Red grouper action nearshore has been a little tricky. We’re seeing more of the red grouper in deeper offshore waters. But if you make it to the deeper nearshore waters, closer to 100 foot, you have a much better chance at finding some keeper red grouper near shore. We’re still seeing a lot of under size red grouper mixed in, which means you have to do a lot of catching and releasing if you’re targeting red grouper near shore in shallow waters, so make sure you’re prepared with the proper tools and techniques to ensure the proper release and safe handling of these under size fish that will be next year And the year after’s keeper fish.

offshore Report

Big red grouper have been biting well for us offshore we’re fishing closer to 140 foot of water or more right now on our offshore fishing trips and generally doing really well on some big fat red grouper. We’re also finding some decent scamp grouper in this depth range too.

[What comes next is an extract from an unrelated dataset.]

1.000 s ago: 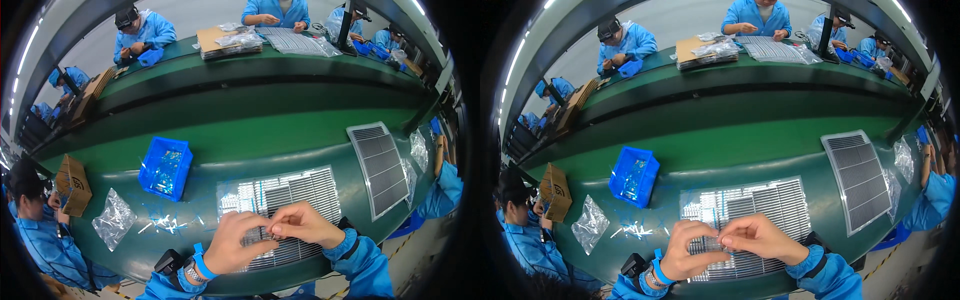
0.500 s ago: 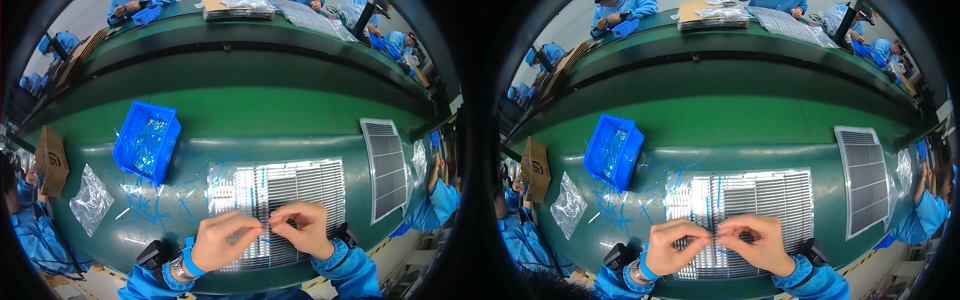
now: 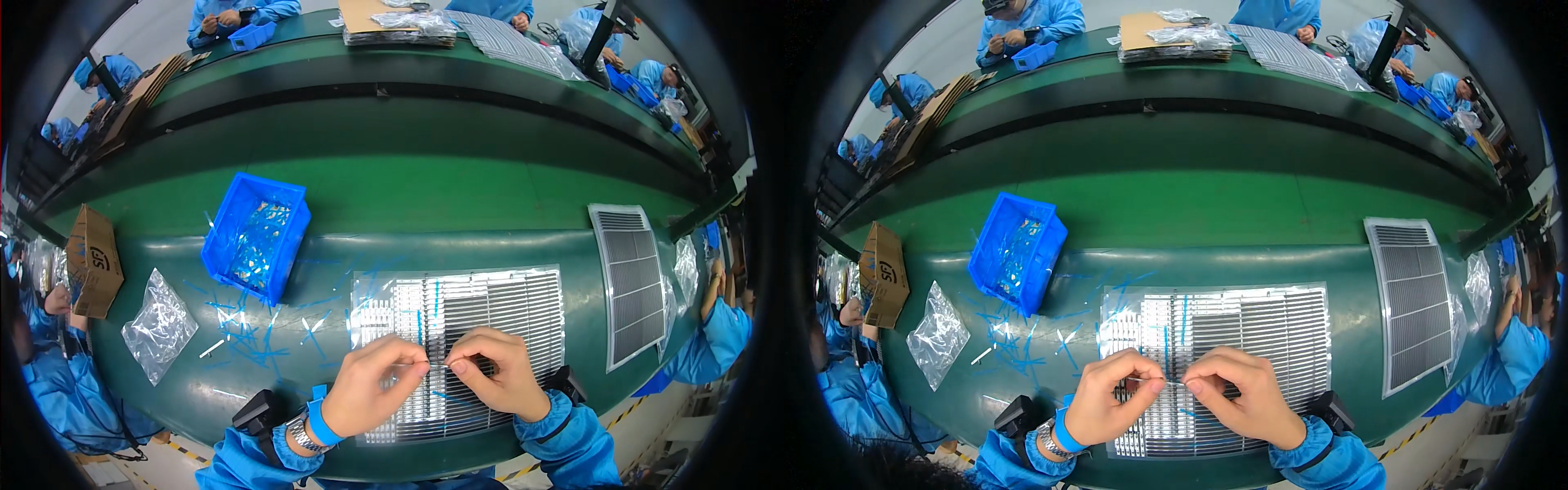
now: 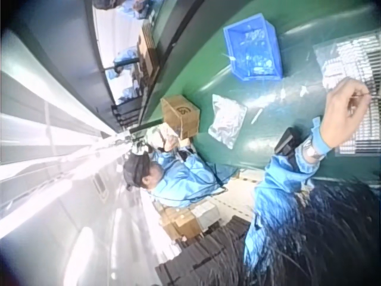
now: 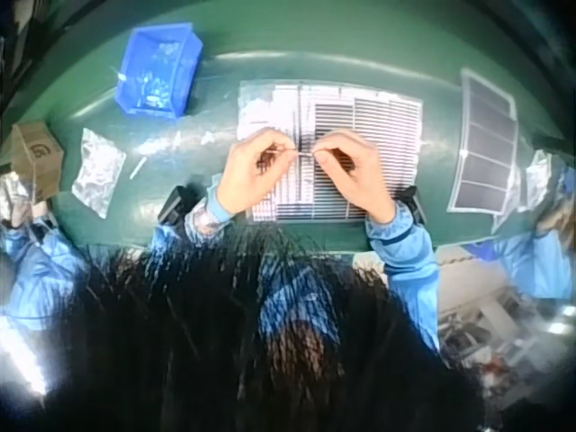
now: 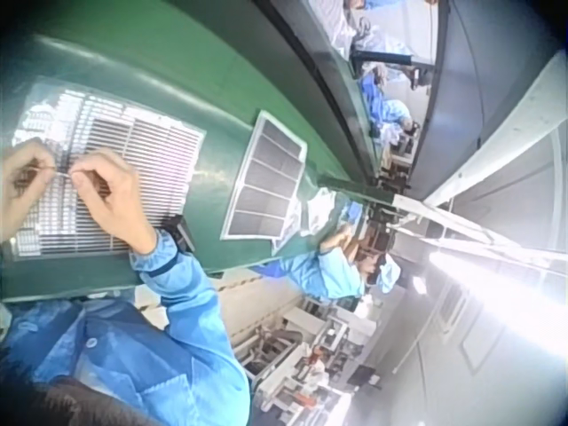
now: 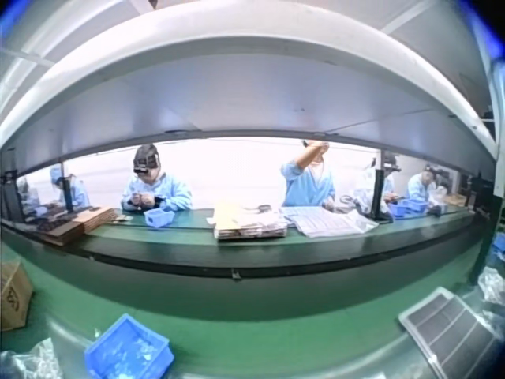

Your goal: Manually assemble small electronic components onto a grid-like panel at a manufacturing workstation.

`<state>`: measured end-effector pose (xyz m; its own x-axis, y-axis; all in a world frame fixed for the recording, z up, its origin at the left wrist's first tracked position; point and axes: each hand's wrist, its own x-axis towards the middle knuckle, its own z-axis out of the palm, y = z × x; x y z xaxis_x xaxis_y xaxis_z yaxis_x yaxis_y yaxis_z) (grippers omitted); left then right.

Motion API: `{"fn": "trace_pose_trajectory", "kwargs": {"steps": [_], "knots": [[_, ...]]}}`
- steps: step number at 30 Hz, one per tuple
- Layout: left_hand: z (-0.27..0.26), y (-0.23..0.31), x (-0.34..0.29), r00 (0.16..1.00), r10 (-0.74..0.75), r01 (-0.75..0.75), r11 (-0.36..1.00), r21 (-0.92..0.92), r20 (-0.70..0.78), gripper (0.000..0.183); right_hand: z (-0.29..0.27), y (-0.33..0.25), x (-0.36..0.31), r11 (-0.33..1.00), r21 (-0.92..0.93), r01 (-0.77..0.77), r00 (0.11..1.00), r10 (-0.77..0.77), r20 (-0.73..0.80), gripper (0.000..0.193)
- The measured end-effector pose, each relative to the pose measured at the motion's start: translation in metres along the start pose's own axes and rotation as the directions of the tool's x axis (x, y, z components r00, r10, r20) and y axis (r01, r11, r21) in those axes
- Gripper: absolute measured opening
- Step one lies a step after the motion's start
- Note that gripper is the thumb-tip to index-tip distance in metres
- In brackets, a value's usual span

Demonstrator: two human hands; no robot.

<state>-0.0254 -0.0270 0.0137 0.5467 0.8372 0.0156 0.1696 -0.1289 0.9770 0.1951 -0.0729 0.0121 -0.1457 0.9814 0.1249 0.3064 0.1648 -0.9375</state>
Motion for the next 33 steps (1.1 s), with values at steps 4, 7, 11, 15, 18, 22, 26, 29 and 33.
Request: {"fn": "trace_pose_trajectory", "kwargs": {"steps": [4, 7, 11, 15, 18, 22, 26, 29, 33], "knots": [[-0.001, -0.001, 0.001, 1.0, 0.004, -0.004, 1.0, 0.019, 0.018, 0.012, 0.001, 0.001, 0.002, 0.999, -0.033, 0.009, 1.0, -0.008, 0.018, 0.007], [-0.002, 0.001, 0.001, 0.999, 0.002, -0.002, 1.0, -0.003, 0.05, 0.013, -0.001, 0.002, 0.001, 1.0, -0.017, 0.015, 0.999, -0.014, 0.047, 0.006], [-0.006, -0.003, 0.002, 0.987, -0.03, 0.03, 1.0, -0.001, 0.156, 0.011, 0.003, 0.006, -0.001, 0.954, 0.275, -0.121, 0.991, 0.101, 0.086, 0.004], [-0.001, -0.01, 0.001, 0.975, 0.164, -0.132, 0.97, -0.207, 0.15, 0.01, 0.001, 0.008, -0.002, 0.967, 0.194, -0.166, 0.983, 0.148, 0.107, 0.004], [-0.004, -0.01, 0.003, 0.965, 0.226, -0.185, 0.946, -0.265, 0.133, 0.008, 0.002, 0.002, 0.0, 0.99, 0.078, -0.114, 0.988, 0.105, 0.114, 0.004], [-0.007, -0.006, -0.003, 0.971, 0.076, 0.016, 0.926, -0.376, 0.227, 0.003, 0.0, 0.001, 0.001, 0.999, -0.005, -0.046, 0.985, 0.046, 0.164, 0.007], [-0.01, -0.007, -0.005, 0.996, 0.027, 0.002, 0.952, -0.307, 0.089, 0.003, -0.008, -0.009, -0.001, 0.991, -0.092, 0.097, 0.991, -0.104, -0.081, 0.025], [-0.014, -0.01, -0.002, 0.996, 0.024, -0.005, 0.979, -0.204, 0.091, 0.003, -0.01, -0.011, -0.001, 0.978, -0.165, 0.129, 0.983, -0.148, -0.107, 0.027], [-0.016, -0.005, -0.004, 0.994, 0.011, 0.006, 0.988, -0.154, 0.11, 0.004, -0.006, -0.008, -0.001, 0.936, -0.255, 0.242, 0.956, -0.275, -0.1, 0.026]]}}
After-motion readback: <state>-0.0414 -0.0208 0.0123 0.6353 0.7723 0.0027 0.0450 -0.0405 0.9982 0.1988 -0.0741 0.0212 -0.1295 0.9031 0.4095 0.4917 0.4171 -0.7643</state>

The scamp Grouper are always a welcome addition while targeting those red grouper in deeper water. Scamp grouper generally feed on small Pinfish for threadfins for the most part while red grouper will bite those baits plus squid, and just about anything else. Red grouper much less picky compared to a scamp grouper. and generally red grouper are more plentiful as well. However, a scamp Grouper is a great eating fish. They just generally are a little smaller than the red grouper.

We’re also seeing some pretty good numbers of mangrove snapper offshore to mangrove snapper offshore definitely are better targeted with a cut threadfin and double Snell rig. Once you get into deeper water beyond 100 to 120‘ of water using a shrimp becomes more and more unrealistic. As the deeper depth makes sensitivity to your hook extremely more difficult. The deeper the water, the harder it is to feel that soft bite that will steal your shrimp. Shrimp come off the hook extremely easy which means it’s very easy to lose your bite without feeling it offshore. That’s why we prefer the double snell rig especially in deeper water. It’s going to give you a much better chance to get those mangrove snapper with better efficiency.

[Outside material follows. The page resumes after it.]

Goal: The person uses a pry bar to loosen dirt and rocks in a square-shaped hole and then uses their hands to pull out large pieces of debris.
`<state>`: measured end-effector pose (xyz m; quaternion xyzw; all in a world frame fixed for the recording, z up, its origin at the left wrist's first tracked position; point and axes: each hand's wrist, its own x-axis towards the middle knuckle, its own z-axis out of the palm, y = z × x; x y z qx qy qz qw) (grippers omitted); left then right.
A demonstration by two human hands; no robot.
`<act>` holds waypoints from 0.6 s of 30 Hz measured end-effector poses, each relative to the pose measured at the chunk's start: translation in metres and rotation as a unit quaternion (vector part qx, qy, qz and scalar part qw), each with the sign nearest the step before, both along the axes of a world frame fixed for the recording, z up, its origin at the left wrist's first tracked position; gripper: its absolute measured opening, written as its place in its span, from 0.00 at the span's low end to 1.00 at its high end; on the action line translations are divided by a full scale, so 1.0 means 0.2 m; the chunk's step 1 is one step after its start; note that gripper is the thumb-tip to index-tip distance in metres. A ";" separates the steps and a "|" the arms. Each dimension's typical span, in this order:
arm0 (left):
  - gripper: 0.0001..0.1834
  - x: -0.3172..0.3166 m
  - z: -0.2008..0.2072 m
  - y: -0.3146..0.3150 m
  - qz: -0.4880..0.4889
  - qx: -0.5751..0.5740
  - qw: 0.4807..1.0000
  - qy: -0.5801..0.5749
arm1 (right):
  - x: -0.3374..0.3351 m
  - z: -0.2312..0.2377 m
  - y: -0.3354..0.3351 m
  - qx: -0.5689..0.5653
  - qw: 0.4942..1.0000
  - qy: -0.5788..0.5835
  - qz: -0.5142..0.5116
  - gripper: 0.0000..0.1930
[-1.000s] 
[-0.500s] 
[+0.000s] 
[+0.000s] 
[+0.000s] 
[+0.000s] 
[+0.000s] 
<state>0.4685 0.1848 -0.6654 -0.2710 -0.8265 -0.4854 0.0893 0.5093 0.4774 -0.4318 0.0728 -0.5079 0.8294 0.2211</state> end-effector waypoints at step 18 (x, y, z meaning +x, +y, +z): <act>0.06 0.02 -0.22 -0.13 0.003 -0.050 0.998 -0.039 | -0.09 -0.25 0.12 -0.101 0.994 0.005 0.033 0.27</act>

We’re also seeing some mutton snapper while offshore right now! The mutton snapper bite is generally sporadic and rarer for us and central west Florida but lately we’ve been seen some decent numbers of mutton snapper. Generally, we catch them while targeting the mangrove snapper and using that Double Snell rig with cut threadfin. We’re also seeing big numbers of large vermilion snapper and the deeper we go, the vermilion snapper get even more prolific plus they seem to be in larger sizes. Along with the vermilion snapper, we see the same phenomenon with Porgy’s as we get deeper they get larger and more prolific. Another random species that we’re seeing offshore heavily right now are the African pompano. African pompano vary in concentrations but this time of year we seem to be seeing quite a few African pompano. Generally we find them beyond 120 to 140 foot but that that range and deeper seems to be the hotspot.


 Offshore, pelagic action has been going really well too. We’ve been seeing decent numbers of blackfin tuna while trolling or flatline fishing. Kingfish action has been going really well offshore and deeper water as well. Trolling between spots with the Rapala Xrap or the nomad DTX has been a great option. We’re also finding these pelagic species on the flat lines with either a dead threadfin, or will use a sabiki rig to sabiki up some live sardines or a live threadfins. But many people will make the mistake of waiting till they have the perfect flatline bait to set out a flat line, but remember some truly large trophy fish are caught using dead bait on the flat line.